- [TASK ITEM]
Scan the material for "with". Copy every line it appears in.

- [GIVEN MATERIAL]
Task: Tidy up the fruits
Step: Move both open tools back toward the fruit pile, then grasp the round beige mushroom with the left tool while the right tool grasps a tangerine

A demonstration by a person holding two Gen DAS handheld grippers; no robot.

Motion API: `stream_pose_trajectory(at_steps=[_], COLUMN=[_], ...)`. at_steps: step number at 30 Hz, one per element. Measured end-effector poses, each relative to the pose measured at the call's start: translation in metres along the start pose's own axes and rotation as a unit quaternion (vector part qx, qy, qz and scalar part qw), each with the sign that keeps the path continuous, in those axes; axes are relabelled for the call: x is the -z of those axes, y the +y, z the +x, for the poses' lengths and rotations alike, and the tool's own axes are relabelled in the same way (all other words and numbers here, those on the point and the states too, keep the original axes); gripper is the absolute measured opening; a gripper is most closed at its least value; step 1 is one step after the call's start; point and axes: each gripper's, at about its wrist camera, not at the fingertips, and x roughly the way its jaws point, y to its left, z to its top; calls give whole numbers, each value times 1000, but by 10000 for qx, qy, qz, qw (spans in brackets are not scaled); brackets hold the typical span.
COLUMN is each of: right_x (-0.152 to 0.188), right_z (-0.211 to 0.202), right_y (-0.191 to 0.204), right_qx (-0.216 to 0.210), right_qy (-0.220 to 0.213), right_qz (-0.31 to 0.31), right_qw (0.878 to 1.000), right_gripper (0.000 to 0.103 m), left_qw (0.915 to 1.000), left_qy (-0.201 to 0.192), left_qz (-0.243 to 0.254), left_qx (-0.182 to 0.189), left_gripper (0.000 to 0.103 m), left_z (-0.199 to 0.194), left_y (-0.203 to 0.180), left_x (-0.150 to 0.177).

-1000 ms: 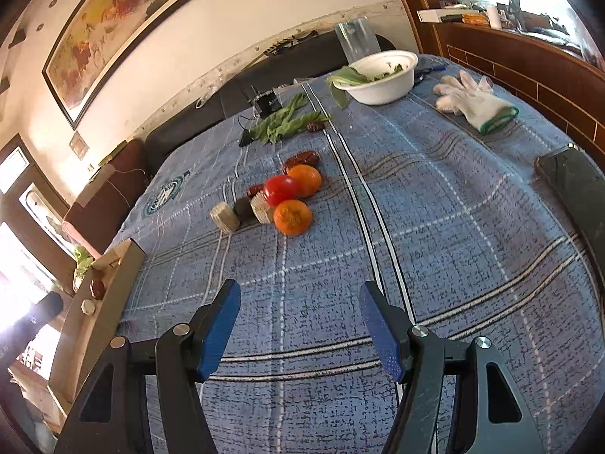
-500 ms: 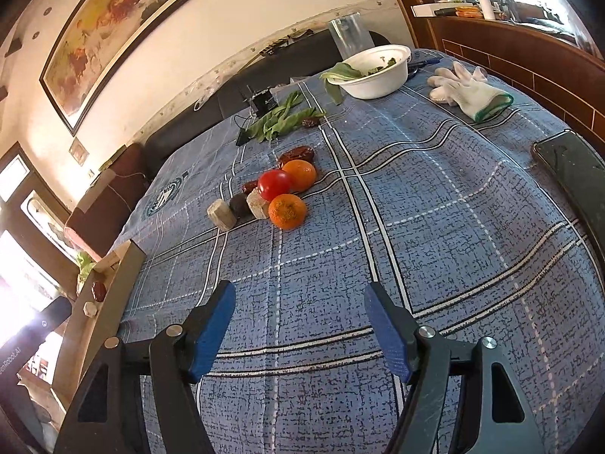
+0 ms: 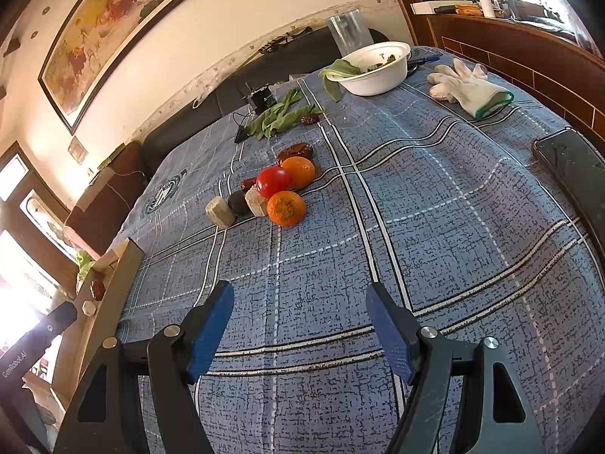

- [SOLVED PROBLEM]
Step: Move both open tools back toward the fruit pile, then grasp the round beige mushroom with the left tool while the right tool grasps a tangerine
Motion API: `stream_pose_trajectory(at_steps=[_], COLUMN=[_], ...)`. at_steps: step number at 30 Hz, one per element. Measured end-effector poses, each relative to the pose measured at the call's start: translation in metres along the start pose's own axes and rotation as a unit quaternion (vector part qx, qy, qz and scalar part qw), each with the sign that keeps the path continuous, in those axes; axes are relabelled for the call: x is the -z of those axes, y the +y, z the +x, for the poses' lengths and rotations alike, and the tool's own axes are relabelled in the same way (all other words and numbers here, those on the point and the states too, keep the original axes); gripper is the absolute measured opening; a gripper is most closed at its least value; step 1 is one step after the call's start; point and axes: each gripper's, at about its wrist camera, not at the fingertips, and x roughly the way its jaws point, y to its left, z to its top; calls give whole numbers, each value times 1000, but by 10000 for qx, qy, qz, qw (spans in brackets are not scaled); brackets hold the typical span.

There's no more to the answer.